------ Exercise input

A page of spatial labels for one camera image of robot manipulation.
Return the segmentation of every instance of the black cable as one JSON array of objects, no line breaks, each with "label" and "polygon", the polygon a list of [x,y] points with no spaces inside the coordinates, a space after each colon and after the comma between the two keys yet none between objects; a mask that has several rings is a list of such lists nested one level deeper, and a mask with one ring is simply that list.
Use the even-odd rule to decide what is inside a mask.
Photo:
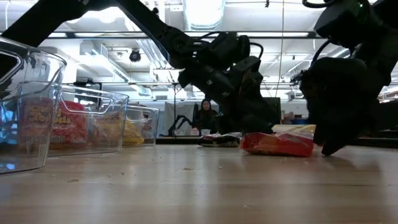
[{"label": "black cable", "polygon": [[337,1],[342,1],[342,0],[330,0],[328,2],[321,3],[321,4],[310,3],[310,2],[308,2],[308,0],[303,0],[303,6],[309,7],[309,8],[312,8],[312,9],[321,9],[323,7],[331,6],[332,4],[334,4]]},{"label": "black cable", "polygon": [[257,46],[257,47],[259,47],[259,48],[260,48],[260,55],[259,55],[259,59],[261,59],[261,57],[262,57],[262,54],[264,53],[264,47],[263,47],[261,44],[258,44],[258,43],[253,43],[253,42],[250,42],[250,45],[254,45],[254,46]]},{"label": "black cable", "polygon": [[311,65],[314,64],[314,62],[316,60],[318,60],[318,57],[322,53],[323,49],[325,49],[325,47],[327,45],[329,45],[330,43],[331,43],[331,40],[327,40],[325,43],[322,44],[322,46],[317,50],[317,52],[315,52],[315,55],[313,56],[312,61],[311,61]]},{"label": "black cable", "polygon": [[205,34],[205,35],[199,37],[199,39],[203,39],[203,38],[208,37],[208,36],[210,36],[210,35],[213,35],[213,34],[220,34],[220,33],[222,33],[222,31],[210,32],[210,33],[208,33],[208,34]]}]

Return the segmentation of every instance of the snack bag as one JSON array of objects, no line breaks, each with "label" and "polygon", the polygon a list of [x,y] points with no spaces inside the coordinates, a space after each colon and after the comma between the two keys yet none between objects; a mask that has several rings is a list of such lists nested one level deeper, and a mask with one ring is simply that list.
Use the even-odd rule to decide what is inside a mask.
[{"label": "snack bag", "polygon": [[20,120],[17,124],[19,147],[21,149],[29,149],[29,152],[37,151],[41,147],[47,150],[47,140],[50,137],[52,122],[53,100],[50,98],[27,97],[22,99],[20,105],[16,103],[8,106],[19,107]]},{"label": "snack bag", "polygon": [[202,136],[198,144],[204,147],[238,147],[240,136],[241,133],[209,134]]},{"label": "snack bag", "polygon": [[50,149],[86,147],[88,135],[86,116],[70,110],[84,111],[85,107],[73,101],[65,101],[65,104],[59,103],[54,119]]},{"label": "snack bag", "polygon": [[126,120],[124,125],[123,146],[136,146],[144,143],[144,138],[141,136],[139,129],[137,129],[130,119]]},{"label": "snack bag", "polygon": [[93,117],[93,144],[96,146],[117,146],[120,142],[124,118],[122,114]]},{"label": "snack bag", "polygon": [[241,148],[252,154],[310,157],[314,130],[315,125],[277,125],[274,134],[245,134]]}]

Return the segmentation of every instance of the woman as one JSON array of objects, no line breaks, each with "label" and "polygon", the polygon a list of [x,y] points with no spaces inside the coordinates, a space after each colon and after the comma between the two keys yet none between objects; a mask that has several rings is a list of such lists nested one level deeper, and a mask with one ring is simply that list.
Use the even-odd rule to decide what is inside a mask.
[{"label": "woman", "polygon": [[195,116],[194,126],[199,130],[209,129],[211,134],[217,132],[218,113],[211,108],[210,100],[204,99],[201,102],[200,111]]}]

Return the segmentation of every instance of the plastic container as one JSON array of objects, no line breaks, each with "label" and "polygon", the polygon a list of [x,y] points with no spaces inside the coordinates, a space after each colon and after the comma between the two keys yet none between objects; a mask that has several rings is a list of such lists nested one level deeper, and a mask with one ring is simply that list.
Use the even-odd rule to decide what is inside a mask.
[{"label": "plastic container", "polygon": [[153,146],[156,144],[159,109],[143,106],[127,107],[123,146]]},{"label": "plastic container", "polygon": [[63,85],[49,155],[119,152],[128,101],[119,93]]},{"label": "plastic container", "polygon": [[0,174],[38,169],[49,151],[66,62],[0,38],[0,65]]}]

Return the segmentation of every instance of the table surface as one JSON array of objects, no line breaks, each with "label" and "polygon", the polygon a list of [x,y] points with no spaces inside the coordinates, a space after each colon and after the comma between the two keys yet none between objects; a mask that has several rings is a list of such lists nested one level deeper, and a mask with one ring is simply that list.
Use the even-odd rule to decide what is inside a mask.
[{"label": "table surface", "polygon": [[0,177],[0,223],[398,223],[398,152],[156,146],[54,157]]}]

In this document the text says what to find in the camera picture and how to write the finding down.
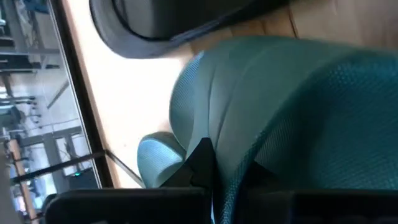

------------

_To do_. The pictures in the entries above should be left out; all else must be copied exactly.

_Reply to the task_.
A page of spatial labels for one camera image of robot manipulation.
Return the segmentation of every instance of the black cable as one JSON array of objects, no line breaks, each with "label" and "polygon", the polygon a list of [x,y] points with no spaces inside the coordinates, a space after each colon and after the comma between the two keys yet none between objects; a mask that has several rings is a list of such lists nested one level deeper, and a mask with one ring is simply that list.
Use the even-odd rule to decide what is inside a mask.
Photo:
[{"label": "black cable", "polygon": [[337,1],[342,1],[342,0],[330,0],[328,2],[321,3],[321,4],[310,3],[310,2],[308,2],[308,0],[303,0],[303,6],[309,7],[309,8],[312,8],[312,9],[321,9],[323,7],[331,6],[332,4],[334,4]]},{"label": "black cable", "polygon": [[257,46],[257,47],[259,47],[259,48],[260,48],[260,55],[259,55],[259,59],[261,59],[261,57],[262,57],[262,54],[264,53],[264,47],[263,47],[261,44],[258,44],[258,43],[253,43],[253,42],[250,42],[250,45],[254,45],[254,46]]},{"label": "black cable", "polygon": [[311,65],[314,64],[314,62],[316,60],[318,60],[318,57],[322,53],[323,49],[325,49],[325,47],[327,45],[329,45],[330,43],[331,43],[331,40],[327,40],[325,43],[322,44],[322,46],[317,50],[317,52],[315,52],[315,55],[313,56],[312,61],[311,61]]},{"label": "black cable", "polygon": [[205,34],[205,35],[199,37],[199,39],[203,39],[203,38],[208,37],[208,36],[210,36],[210,35],[213,35],[213,34],[220,34],[220,33],[222,33],[222,31],[210,32],[210,33],[208,33],[208,34]]}]

Return the segmentation of every instance of the snack bag as one JSON array of objects, no line breaks, each with "label" and "polygon", the polygon a list of [x,y] points with no spaces inside the coordinates, a space after each colon and after the comma between the two keys yet none between objects; a mask that has several rings is a list of such lists nested one level deeper, and a mask with one ring is simply that list.
Use the even-odd rule to decide what is inside a mask.
[{"label": "snack bag", "polygon": [[20,120],[17,124],[19,147],[21,149],[29,149],[29,152],[37,151],[41,147],[47,150],[47,140],[50,137],[52,122],[53,100],[50,98],[27,97],[22,99],[20,105],[16,103],[8,106],[19,107]]},{"label": "snack bag", "polygon": [[202,136],[198,144],[204,147],[238,147],[240,136],[241,133],[209,134]]},{"label": "snack bag", "polygon": [[50,149],[86,147],[88,135],[86,116],[70,110],[84,111],[85,107],[73,101],[65,101],[65,104],[59,103],[54,119]]},{"label": "snack bag", "polygon": [[126,120],[124,125],[123,146],[136,146],[144,143],[144,138],[141,136],[139,129],[137,129],[130,119]]},{"label": "snack bag", "polygon": [[93,117],[93,144],[96,146],[117,146],[120,142],[124,118],[122,114]]},{"label": "snack bag", "polygon": [[241,148],[252,154],[310,157],[314,130],[315,125],[277,125],[274,134],[245,134]]}]

Return the segmentation of every instance of the woman as one JSON array of objects, no line breaks, each with "label" and "polygon", the polygon a list of [x,y] points with no spaces inside the coordinates, a space after each colon and after the comma between the two keys yet none between objects; a mask that has several rings is a list of such lists nested one level deeper, and a mask with one ring is simply that list.
Use the even-odd rule to decide what is inside a mask.
[{"label": "woman", "polygon": [[195,116],[194,126],[199,130],[209,129],[211,134],[217,132],[218,113],[211,108],[210,100],[204,99],[201,102],[200,111]]}]

Return the segmentation of every instance of the plastic container as one JSON array of objects, no line breaks, each with "label" and "polygon", the polygon a list of [x,y] points with no spaces inside the coordinates, a space after each colon and after the comma between the two keys yet none between objects; a mask that has several rings is a list of such lists nested one level deeper, and a mask with one ring is simply that list.
Use the even-odd rule to decide what is inside a mask.
[{"label": "plastic container", "polygon": [[153,146],[156,144],[159,109],[143,106],[127,107],[123,146]]},{"label": "plastic container", "polygon": [[63,85],[49,155],[119,152],[128,101],[119,93]]},{"label": "plastic container", "polygon": [[0,174],[38,169],[49,151],[66,62],[0,38],[0,65]]}]

Return the segmentation of every instance of the table surface as one JSON array of objects, no line breaks, each with "label" and "polygon", the polygon a list of [x,y] points with no spaces inside the coordinates, a space after each colon and after the comma between the two keys yet none between objects; a mask that has several rings is a list of such lists nested one level deeper, and a mask with one ring is simply that list.
Use the even-odd rule to decide what is inside a mask.
[{"label": "table surface", "polygon": [[0,177],[0,223],[398,223],[398,152],[156,146],[54,157]]}]

In this document the text says what to find in the camera picture and how to write the finding down.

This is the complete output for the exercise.